**WHAT IS BEING ASKED:**
Exactly as given, output all the records that follow.

**RECORDS FOR PROCESSING:**
↓↓↓
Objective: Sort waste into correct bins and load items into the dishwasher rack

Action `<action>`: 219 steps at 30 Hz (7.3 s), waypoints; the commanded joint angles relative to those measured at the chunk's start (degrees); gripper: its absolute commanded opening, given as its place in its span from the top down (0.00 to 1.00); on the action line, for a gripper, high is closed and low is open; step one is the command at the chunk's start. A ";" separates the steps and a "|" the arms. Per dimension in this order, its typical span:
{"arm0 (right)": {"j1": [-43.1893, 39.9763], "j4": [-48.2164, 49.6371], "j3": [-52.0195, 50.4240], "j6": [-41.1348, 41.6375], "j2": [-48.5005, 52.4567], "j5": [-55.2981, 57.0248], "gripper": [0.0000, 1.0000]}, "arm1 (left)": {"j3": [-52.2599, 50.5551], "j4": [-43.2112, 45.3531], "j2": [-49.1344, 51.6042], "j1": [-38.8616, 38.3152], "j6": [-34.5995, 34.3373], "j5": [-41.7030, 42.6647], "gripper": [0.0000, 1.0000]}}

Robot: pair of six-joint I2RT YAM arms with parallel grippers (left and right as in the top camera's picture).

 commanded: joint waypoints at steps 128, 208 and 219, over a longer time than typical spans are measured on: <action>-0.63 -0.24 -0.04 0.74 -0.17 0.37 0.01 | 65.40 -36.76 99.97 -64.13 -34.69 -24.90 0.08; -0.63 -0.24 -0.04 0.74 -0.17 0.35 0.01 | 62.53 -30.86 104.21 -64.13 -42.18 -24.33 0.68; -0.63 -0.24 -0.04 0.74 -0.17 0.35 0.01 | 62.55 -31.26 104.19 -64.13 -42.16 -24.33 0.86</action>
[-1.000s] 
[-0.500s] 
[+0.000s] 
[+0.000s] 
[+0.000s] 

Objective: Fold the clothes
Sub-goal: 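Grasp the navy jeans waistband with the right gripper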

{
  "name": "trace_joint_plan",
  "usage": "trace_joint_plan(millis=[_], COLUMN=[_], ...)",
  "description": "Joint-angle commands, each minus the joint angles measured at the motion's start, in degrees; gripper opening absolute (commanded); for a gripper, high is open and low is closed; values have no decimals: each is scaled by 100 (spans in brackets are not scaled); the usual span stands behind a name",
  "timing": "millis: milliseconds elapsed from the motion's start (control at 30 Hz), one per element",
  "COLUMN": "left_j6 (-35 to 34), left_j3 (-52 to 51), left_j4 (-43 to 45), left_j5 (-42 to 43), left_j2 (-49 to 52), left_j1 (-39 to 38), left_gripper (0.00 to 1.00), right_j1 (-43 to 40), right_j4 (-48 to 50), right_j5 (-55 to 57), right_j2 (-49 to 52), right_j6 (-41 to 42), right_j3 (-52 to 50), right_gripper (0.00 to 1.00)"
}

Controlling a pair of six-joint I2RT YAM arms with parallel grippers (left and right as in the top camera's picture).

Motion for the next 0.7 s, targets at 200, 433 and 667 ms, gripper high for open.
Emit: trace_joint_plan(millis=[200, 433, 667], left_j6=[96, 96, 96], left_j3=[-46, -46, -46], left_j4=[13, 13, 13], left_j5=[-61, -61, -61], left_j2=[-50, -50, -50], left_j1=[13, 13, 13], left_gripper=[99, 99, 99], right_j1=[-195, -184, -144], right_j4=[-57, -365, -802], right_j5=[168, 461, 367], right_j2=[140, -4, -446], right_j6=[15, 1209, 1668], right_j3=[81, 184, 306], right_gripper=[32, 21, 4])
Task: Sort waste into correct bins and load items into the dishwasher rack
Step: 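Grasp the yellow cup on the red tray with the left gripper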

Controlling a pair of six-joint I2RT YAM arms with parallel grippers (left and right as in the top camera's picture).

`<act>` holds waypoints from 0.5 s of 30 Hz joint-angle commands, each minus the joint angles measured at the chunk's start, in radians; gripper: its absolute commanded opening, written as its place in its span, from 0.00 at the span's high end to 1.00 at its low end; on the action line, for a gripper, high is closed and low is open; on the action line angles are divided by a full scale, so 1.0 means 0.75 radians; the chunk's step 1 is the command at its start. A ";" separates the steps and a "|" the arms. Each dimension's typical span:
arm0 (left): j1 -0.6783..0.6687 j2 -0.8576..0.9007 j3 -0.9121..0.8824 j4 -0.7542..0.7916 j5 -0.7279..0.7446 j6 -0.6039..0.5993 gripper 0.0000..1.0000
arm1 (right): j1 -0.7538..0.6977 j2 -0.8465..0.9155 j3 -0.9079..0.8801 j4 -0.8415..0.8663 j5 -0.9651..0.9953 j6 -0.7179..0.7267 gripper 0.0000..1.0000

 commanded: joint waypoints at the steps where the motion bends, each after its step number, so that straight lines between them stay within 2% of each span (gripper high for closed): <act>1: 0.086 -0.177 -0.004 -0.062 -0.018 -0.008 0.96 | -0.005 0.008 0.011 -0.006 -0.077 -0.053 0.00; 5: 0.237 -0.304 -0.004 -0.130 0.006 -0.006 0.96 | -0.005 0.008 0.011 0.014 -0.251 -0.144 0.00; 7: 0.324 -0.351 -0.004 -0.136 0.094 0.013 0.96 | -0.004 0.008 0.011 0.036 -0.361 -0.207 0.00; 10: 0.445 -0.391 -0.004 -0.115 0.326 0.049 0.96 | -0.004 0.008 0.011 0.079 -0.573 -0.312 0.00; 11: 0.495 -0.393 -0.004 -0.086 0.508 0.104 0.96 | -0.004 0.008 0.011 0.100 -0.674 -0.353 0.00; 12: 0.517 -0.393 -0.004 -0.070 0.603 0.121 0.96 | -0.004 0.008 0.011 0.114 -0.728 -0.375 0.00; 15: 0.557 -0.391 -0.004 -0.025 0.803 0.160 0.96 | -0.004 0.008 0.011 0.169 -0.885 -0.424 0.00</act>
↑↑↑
**RESPONSE FOR THIS EXERCISE:**
Objective: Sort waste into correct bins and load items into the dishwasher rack

Action `<action>`: 219 steps at 30 Hz (7.3 s), waypoints; the commanded joint angles relative to those measured at the chunk's start (degrees); gripper: its absolute commanded opening, given as its place in its span from the top down (0.00 to 1.00); on the action line, for a gripper, high is closed and low is open; step one is the command at the chunk's start. A ";" separates the steps and a "|" the arms. Per dimension in this order, its typical span:
{"arm0 (right)": {"j1": [-43.1893, 39.9763], "j4": [-48.2164, 49.6371], "j3": [-52.0195, 50.4240], "j6": [-41.1348, 41.6375], "j2": [-48.5005, 52.4567], "j5": [-55.2981, 57.0248], "gripper": [0.0000, 1.0000]}, "arm1 (left)": {"j3": [-52.2599, 50.5551], "j4": [-43.2112, 45.3531], "j2": [-49.1344, 51.6042], "j1": [-38.8616, 38.3152], "j6": [-34.5995, 34.3373], "j5": [-41.7030, 42.6647], "gripper": [0.0000, 1.0000]}}

Robot: pair of six-joint I2RT YAM arms with parallel grippers (left and right as in the top camera's picture).

 commanded: joint waypoints at steps 128, 208 and 219, over a longer time than typical spans are measured on: <action>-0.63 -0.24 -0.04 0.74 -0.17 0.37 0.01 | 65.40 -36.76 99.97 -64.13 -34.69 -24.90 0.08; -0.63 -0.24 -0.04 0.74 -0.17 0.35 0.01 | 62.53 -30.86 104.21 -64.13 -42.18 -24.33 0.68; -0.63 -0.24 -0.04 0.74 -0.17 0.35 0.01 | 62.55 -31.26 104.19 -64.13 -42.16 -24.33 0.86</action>
[-1.000s] 
[-0.500s] 
[+0.000s] 
[+0.000s] 
[+0.000s] 

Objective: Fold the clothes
Sub-goal: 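Grasp the navy jeans waistband with the right gripper
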
{
  "name": "trace_joint_plan",
  "usage": "trace_joint_plan(millis=[_], COLUMN=[_], ...)",
  "description": "Joint-angle commands, each minus the joint angles measured at the motion's start, in degrees; gripper opening absolute (commanded); for a gripper, high is open and low is closed; values have no decimals: each is scaled by 100 (spans in brackets are not scaled); the usual span stands behind a name",
  "timing": "millis: milliseconds elapsed from the motion's start (control at 30 Hz), one per element",
  "COLUMN": "left_j6 (-35 to 34), left_j3 (-52 to 51), left_j4 (-43 to 45), left_j5 (-42 to 43), left_j2 (-49 to 52), left_j1 (-39 to 38), left_gripper (0.00 to 1.00), right_j1 (-43 to 40), right_j4 (-48 to 50), right_j5 (-55 to 57), right_j2 (-49 to 52), right_j6 (-41 to 42), right_j3 (-52 to 50), right_gripper (0.00 to 1.00)"
}

Controlling a pair of six-joint I2RT YAM arms with parallel grippers (left and right as in the top camera's picture).

Motion for the next 0.7 s, targets at 200, 433 and 667 ms, gripper high for open.
Emit: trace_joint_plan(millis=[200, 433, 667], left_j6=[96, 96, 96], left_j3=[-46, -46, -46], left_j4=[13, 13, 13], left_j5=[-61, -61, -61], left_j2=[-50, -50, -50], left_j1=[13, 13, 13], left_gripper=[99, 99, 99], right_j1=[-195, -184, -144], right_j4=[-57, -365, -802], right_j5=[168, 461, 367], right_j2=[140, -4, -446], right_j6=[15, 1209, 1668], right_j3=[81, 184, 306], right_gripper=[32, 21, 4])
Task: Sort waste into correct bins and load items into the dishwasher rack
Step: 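Grasp the yellow cup on the red tray with the left gripper
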
Controlling a pair of six-joint I2RT YAM arms with parallel grippers (left and right as in the top camera's picture).

`<act>` holds waypoints from 0.5 s of 30 Hz joint-angle commands, each minus the joint angles measured at the chunk's start, in radians; gripper: its absolute commanded opening, written as its place in its span, from 0.00 at the span's high end to 1.00 at its low end; on the action line, for a gripper, high is closed and low is open; on the action line angles are divided by a full scale, so 1.0 means 0.75 radians; the chunk's step 1 is the command at its start. A ";" separates the steps and a "|" the arms. Each dimension's typical span:
arm0 (left): j1 -0.6783..0.6687 j2 -0.8576..0.9007 j3 -0.9121..0.8824 j4 -0.7542..0.7916 j5 -0.7279..0.7446 j6 -0.6039..0.5993 gripper 0.0000..1.0000
arm1 (right): j1 -0.7538..0.6977 j2 -0.8465..0.9155 j3 -0.9079..0.8801 j4 -0.8415..0.8663 j5 -0.9651..0.9953 j6 -0.7179..0.7267 gripper 0.0000..1.0000

 commanded: joint waypoints at the steps where the motion bends, each after its step number, so that straight lines between them stay within 2% of each span (gripper high for closed): <act>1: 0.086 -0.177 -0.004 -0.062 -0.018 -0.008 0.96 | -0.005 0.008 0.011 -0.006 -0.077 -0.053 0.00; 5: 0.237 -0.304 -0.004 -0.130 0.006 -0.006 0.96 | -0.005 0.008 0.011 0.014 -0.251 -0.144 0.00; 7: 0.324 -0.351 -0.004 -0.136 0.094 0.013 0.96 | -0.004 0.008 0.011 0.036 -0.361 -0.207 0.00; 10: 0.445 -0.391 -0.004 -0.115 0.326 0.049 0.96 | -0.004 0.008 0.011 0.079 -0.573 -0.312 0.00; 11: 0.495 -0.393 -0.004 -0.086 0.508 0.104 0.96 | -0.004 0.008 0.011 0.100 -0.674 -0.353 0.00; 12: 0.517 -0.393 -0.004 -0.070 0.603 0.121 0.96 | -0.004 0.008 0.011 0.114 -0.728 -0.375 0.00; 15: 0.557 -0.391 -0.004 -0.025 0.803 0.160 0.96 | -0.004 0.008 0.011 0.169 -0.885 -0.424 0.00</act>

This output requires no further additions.